Work to be completed: All the data should be transcribed exactly, with every line kept.

Data for the task:
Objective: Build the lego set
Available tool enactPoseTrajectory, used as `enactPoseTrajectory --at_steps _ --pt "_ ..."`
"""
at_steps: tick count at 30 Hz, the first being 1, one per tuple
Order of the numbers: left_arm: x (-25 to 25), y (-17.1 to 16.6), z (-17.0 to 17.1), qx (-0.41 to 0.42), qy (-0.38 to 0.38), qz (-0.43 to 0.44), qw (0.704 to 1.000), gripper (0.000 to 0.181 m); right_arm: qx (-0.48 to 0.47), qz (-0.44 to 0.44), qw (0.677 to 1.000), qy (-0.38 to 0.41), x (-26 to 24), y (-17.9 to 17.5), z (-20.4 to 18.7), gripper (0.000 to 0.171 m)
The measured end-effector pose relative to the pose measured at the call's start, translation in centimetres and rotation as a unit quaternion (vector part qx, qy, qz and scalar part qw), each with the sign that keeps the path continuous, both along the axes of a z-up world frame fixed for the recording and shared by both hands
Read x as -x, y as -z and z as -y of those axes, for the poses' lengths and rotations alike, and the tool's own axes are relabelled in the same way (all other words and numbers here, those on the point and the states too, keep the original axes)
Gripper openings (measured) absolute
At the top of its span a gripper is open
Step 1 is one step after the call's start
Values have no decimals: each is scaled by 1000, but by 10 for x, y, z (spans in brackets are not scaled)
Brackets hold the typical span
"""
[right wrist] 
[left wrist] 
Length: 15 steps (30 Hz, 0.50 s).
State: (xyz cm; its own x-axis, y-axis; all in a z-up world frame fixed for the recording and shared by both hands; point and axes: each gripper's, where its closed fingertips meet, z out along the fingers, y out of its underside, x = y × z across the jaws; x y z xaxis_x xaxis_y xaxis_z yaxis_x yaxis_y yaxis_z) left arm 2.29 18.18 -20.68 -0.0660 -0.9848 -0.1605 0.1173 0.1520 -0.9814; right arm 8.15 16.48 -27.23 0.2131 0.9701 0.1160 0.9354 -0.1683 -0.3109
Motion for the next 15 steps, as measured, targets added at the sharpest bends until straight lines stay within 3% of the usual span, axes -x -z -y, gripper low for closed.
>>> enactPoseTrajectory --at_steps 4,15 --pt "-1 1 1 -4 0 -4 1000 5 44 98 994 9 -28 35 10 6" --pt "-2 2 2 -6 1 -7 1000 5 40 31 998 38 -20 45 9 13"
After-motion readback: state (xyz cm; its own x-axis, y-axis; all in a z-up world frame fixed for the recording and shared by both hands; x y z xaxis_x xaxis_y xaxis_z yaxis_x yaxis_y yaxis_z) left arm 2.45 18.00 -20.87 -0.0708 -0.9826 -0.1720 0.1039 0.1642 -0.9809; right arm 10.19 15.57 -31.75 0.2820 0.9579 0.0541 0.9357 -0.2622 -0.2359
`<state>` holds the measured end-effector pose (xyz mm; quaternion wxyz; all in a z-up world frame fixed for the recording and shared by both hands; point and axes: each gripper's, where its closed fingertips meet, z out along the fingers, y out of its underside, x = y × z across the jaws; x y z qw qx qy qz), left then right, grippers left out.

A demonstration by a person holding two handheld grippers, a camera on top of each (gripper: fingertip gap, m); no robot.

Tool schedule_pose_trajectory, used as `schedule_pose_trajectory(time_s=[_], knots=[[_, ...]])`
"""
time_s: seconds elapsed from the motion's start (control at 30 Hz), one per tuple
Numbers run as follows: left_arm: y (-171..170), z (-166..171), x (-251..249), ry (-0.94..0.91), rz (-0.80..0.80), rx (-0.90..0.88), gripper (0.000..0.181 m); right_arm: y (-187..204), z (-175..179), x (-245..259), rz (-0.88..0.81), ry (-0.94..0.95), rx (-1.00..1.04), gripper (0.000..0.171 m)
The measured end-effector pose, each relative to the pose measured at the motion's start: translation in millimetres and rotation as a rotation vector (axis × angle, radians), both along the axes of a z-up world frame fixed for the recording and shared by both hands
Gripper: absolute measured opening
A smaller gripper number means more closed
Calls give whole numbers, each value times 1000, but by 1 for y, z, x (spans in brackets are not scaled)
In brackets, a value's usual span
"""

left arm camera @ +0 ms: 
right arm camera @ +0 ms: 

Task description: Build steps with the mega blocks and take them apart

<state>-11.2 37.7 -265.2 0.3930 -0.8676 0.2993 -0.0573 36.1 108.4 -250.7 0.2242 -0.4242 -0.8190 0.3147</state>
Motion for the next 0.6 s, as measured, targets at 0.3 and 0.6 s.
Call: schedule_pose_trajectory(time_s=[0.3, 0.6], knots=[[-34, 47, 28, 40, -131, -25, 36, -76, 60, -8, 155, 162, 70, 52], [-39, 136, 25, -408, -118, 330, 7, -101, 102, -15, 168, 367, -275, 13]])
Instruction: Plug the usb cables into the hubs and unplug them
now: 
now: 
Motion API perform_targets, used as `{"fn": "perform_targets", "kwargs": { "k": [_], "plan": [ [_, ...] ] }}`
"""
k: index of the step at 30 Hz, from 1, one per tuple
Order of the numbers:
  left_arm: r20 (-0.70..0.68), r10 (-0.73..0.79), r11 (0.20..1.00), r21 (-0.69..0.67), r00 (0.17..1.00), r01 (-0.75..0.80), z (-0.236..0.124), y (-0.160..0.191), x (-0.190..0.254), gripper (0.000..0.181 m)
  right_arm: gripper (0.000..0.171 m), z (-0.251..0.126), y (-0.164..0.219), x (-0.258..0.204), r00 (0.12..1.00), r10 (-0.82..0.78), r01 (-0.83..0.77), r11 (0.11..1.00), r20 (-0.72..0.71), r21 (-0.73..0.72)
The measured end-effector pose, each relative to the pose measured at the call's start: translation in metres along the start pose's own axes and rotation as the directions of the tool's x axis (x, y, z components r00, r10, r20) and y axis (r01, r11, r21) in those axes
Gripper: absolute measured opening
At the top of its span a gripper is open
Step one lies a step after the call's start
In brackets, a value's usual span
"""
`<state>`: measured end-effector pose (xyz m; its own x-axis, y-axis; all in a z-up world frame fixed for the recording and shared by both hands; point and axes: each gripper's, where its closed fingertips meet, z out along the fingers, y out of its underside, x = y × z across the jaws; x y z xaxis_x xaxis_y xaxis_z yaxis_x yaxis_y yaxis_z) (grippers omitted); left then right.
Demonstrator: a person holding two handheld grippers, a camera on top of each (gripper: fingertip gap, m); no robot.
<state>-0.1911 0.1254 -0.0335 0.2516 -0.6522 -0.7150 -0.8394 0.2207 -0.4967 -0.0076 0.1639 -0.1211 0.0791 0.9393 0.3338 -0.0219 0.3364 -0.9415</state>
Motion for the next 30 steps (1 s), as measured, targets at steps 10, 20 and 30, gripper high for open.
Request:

Answer for this exercise:
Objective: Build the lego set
Available tool enactPoseTrajectory, used as `enactPoseTrajectory --at_steps _ --pt "_ ..."`
"""
at_steps: tick count at 30 Hz, the first being 1, one per tuple
Order of the numbers: left_arm: x (-25 to 25), y (-17.1 to 16.6), z (-17.0 to 17.1), qx (-0.41 to 0.42), qy (-0.38 to 0.38), qz (-0.43 to 0.44), qw (0.704 to 1.000), gripper (0.000 to 0.181 m); right_arm: qx (-0.48 to 0.47), qz (-0.44 to 0.44), qw (0.677 to 1.000), qy (-0.38 to 0.41), x (-26 to 24), y (-17.9 to 17.5), z (-20.4 to 18.7), gripper (0.000 to 0.171 m)
The measured end-effector pose relative to the pose measured at the call's start, translation in centimetres and rotation as a unit quaternion (vector part qx, qy, qz and scalar part qw), each with the sign that keeps the path continuous, both along the axes of a z-up world frame fixed for the recording and shared by both hands
Read x as -x, y as -z and z as -y of those axes, for the poses' lengths and rotations alike, and the tool's own axes are relabelled in the same way (all other words and numbers here, those on the point and the states too, keep the original axes)
Gripper openings (measured) absolute
At the top of its span a gripper is open
Step 1 is one step after the call's start
Values have no decimals: each is scaled by 1000, but by 10 for x, y, z (spans in brackets are not scaled)
Brackets hold the typical span
"""
[right wrist] 
[left wrist] 
Length: 15 steps (30 Hz, 0.50 s).
State: (xyz cm; its own x-axis, y-axis; all in a z-up world frame fixed for the recording and shared by both hands; point and axes: each gripper's, where its closed fingertips meet, z out along the fingers, y out of its underside, x = y × z across the jaws; x y z xaxis_x xaxis_y xaxis_z yaxis_x yaxis_y yaxis_z) left arm 2.29 18.18 -20.68 -0.0660 -0.9848 -0.1605 0.1173 0.1520 -0.9814; right arm 8.15 16.48 -27.23 0.2131 0.9701 0.1160 0.9354 -0.1683 -0.3109
Motion for the next 15 steps, as measured, targets added at the sharpest bends until straight lines stay within 3% of the usual span, axes -x -z -y, gripper low for closed.
>>> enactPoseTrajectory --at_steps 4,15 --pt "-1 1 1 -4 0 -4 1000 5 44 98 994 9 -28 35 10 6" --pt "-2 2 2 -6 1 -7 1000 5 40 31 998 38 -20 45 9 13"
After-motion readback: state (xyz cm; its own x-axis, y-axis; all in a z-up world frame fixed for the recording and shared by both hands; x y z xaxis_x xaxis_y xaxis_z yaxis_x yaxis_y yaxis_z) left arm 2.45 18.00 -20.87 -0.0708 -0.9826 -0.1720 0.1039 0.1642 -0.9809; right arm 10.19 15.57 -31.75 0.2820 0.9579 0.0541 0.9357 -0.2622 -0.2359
`<state>` holds the measured end-effector pose (xyz mm; quaternion wxyz; all in a z-up world frame fixed for the recording and shared by both hands; point and axes: each gripper's, where its closed fingertips meet, z out along the fingers, y out of its underside, x = y × z across the jaws; x y z qw qx qy qz), left then right, grippers left out.

A demonstration by a person holding two handheld grippers, a camera on top of each (gripper: fingertip gap, m); no robot.

Tool schedule_pose_trajectory, used as `schedule_pose_trajectory(time_s=[_], knots=[[_, ...]])`
"""
time_s: seconds elapsed from the motion's start (control at 30 Hz), one per tuple
Numbers run as follows: left_arm: y (-171..170), z (-166..171), x (-251..249), ry (-0.94..0.91), rz (-0.80..0.80), rx (-0.90..0.88), gripper (0.000..0.181 m); right_arm: y (-187..204), z (-175..179), x (-245..259), rz (-0.88..0.81), ry (-0.94..0.95), rx (-1.00..1.04), gripper (0.000..0.171 m)
The measured end-effector pose, each relative to the pose measured at the motion's start: translation in millimetres and rotation as a rotation vector (axis × angle, radians), both along the axes of a z-up world frame fixed for the recording and shared by both hands
Gripper: absolute measured opening
A smaller gripper number means more closed
Calls give whole numbers, each value times 1000, but by 1 for y, z, x (spans in brackets are not scaled)
In brackets, a value's usual span
"""

left arm camera @ +0 ms: 
right arm camera @ +0 ms: 

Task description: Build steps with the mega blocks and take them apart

<state>-11.2 37.7 -265.2 0.3930 -0.8676 0.2993 -0.0573 36.1 108.4 -250.7 0.2242 -0.4242 -0.8190 0.3147</state>
Motion for the next 0.6 s, as measured, targets at 0.3 and 0.6 s.
Call: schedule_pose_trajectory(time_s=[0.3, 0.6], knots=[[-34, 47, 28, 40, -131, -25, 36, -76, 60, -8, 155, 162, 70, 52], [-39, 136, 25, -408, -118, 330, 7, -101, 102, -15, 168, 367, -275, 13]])
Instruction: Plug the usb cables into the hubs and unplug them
now: 
now: 
Motion API perform_targets, used as `{"fn": "perform_targets", "kwargs": { "k": [_], "plan": [ [_, ...] ] }}`
"""
k: index of the step at 30 Hz, from 1, one per tuple
Order of the numbers:
  left_arm: r20 (-0.70..0.68), r10 (-0.73..0.79), r11 (0.20..1.00), r21 (-0.69..0.67), r00 (0.17..1.00), r01 (-0.75..0.80), z (-0.236..0.124), y (-0.160..0.191), x (-0.190..0.254), gripper (0.000..0.181 m)
  right_arm: gripper (0.000..0.171 m), z (-0.251..0.126), y (-0.164..0.219), x (-0.258..0.204), r00 (0.12..1.00), r10 (-0.82..0.78), r01 (-0.83..0.77), r11 (0.11..1.00), r20 (-0.72..0.71), r21 (-0.73..0.72)
The measured end-effector pose, each relative to the pose measured at the call's start: translation in metres along the start pose's own axes and rotation as the directions of the tool's x axis (x, y, z components r00, r10, r20) and y axis (r01, r11, r21) in those axes
Gripper: absolute measured opening
At the top of its span a gripper is open
Step one lies a step after the call's start
In brackets, a value's usual span
"""
`<state>`: measured end-effector pose (xyz m; its own x-axis, y-axis; all in a z-up world frame fixed for the recording and shared by both hands; point and axes: each gripper's, where its closed fingertips meet, z out along the fingers, y out of its underside, x = y × z across the jaws; x y z xaxis_x xaxis_y xaxis_z yaxis_x yaxis_y yaxis_z) (grippers omitted); left then right.
Demonstrator: a person holding two handheld grippers, a camera on top of each (gripper: fingertip gap, m); no robot.
<state>-0.1911 0.1254 -0.0335 0.2516 -0.6522 -0.7150 -0.8394 0.2207 -0.4967 -0.0076 0.1639 -0.1211 0.0791 0.9393 0.3338 -0.0219 0.3364 -0.9415</state>
Motion for the next 30 steps (1 s), as measured, targets at steps 10, 20 and 30, gripper high for open.
Request:

The answer has been given in full.